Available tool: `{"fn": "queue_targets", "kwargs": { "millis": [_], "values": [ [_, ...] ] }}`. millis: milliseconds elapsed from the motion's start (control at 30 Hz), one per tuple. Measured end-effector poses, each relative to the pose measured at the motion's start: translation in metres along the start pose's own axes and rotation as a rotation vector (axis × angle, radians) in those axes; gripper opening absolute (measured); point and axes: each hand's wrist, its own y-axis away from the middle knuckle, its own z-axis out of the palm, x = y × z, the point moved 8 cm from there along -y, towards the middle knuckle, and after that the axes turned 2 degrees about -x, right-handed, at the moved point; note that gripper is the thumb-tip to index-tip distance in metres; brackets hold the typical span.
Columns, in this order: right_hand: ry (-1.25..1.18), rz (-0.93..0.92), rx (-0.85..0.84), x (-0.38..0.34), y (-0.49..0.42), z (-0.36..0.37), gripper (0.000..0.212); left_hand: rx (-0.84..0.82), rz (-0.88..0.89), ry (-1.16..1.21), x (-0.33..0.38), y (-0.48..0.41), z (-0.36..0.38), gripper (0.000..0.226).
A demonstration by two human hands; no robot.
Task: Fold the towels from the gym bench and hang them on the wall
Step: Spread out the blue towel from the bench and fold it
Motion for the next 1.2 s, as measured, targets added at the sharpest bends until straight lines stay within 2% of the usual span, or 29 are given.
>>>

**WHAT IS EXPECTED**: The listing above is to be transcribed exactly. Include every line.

**SOLVED EXERCISE**:
Available tool: `{"fn": "queue_targets", "kwargs": { "millis": [_], "values": [ [_, ...] ] }}`. millis: milliseconds elapsed from the motion's start (control at 30 Hz), one per tuple. Measured end-effector poses, each relative to the pose measured at the motion's start: translation in metres along the start pose's own axes and rotation as a rotation vector (axis × angle, radians) in those axes; gripper opening absolute (measured); point and axes: each hand's wrist, its own y-axis away from the middle knuckle, its own z-axis out of the palm, x = y × z, the point moved 8 cm from there along -y, towards the middle knuckle, and after that the axes turned 2 degrees about -x, right-handed, at the moved point; note that gripper is the thumb-tip to index-tip distance in metres; brackets hold the typical span.
Columns, in this order: right_hand: ry (-1.25..1.18), rz (-0.93..0.92), rx (-0.85..0.84), x (-0.38..0.34), y (-0.49..0.42), z (-0.36..0.37), gripper (0.000..0.212); left_hand: rx (-0.84..0.82), rz (-0.88..0.89), ry (-1.16..1.21), x (-0.33..0.38), y (-0.48..0.41), z (-0.36..0.38), gripper (0.000..0.226).
A demonstration by two human hands; no robot.
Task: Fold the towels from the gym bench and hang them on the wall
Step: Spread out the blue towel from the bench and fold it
Motion for the next 1.2 s, as measured, targets added at the sharpest bends until straight lines stay within 2% of the usual span, or 29 are given.
>>>

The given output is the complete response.